The stretch wanted below opens at the line containing "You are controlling" and closes at the line containing "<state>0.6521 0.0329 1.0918". Please return it exactly, with no other lines.
┄┄┄┄┄┄┄┄┄┄┄┄┄┄┄┄┄┄┄┄
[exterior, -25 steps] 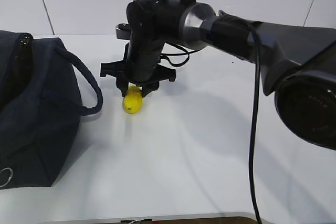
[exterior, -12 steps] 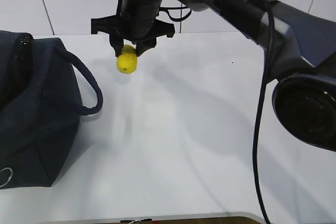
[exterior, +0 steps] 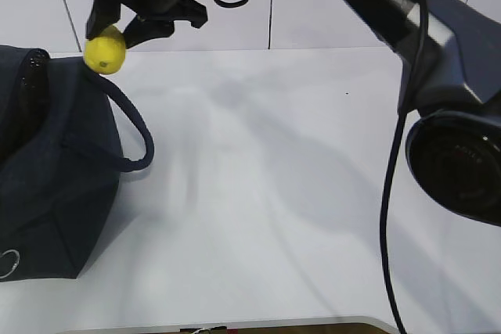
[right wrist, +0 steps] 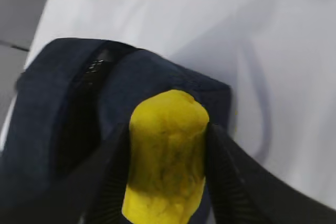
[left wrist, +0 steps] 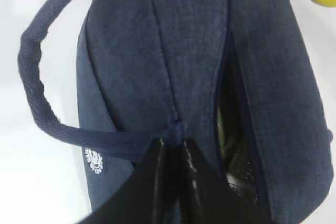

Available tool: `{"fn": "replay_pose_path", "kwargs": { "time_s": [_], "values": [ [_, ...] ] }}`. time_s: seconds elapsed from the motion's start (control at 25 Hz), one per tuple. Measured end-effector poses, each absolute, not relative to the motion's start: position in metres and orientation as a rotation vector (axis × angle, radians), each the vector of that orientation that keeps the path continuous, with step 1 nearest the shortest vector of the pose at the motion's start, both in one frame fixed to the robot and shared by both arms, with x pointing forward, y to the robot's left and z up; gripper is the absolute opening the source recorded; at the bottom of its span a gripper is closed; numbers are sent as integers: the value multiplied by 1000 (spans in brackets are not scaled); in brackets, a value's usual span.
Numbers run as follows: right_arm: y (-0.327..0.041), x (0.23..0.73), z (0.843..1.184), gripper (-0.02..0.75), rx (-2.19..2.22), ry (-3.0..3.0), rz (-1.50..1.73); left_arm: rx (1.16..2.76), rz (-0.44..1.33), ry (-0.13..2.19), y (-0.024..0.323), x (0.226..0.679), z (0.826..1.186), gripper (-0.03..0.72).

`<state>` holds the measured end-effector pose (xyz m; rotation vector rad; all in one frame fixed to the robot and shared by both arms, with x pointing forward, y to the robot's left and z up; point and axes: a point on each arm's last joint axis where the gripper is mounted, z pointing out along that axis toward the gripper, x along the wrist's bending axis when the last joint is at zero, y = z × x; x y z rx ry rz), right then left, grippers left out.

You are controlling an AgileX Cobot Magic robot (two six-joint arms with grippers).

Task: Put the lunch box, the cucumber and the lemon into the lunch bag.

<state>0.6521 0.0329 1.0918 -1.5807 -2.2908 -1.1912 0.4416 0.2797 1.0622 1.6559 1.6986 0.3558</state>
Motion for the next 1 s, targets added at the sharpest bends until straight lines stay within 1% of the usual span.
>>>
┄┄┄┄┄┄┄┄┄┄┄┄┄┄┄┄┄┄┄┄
> **Answer to this problem**
You are controlling an AgileX Cobot Magic robot (two six-joint arms with grippers).

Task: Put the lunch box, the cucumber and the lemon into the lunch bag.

<state>0.6521 0.0329 1.0918 -1.5807 -2.2908 -1.1912 0.4416 0.2797 1.0622 1.6559 1.6986 0.3558</state>

The answer given is complete.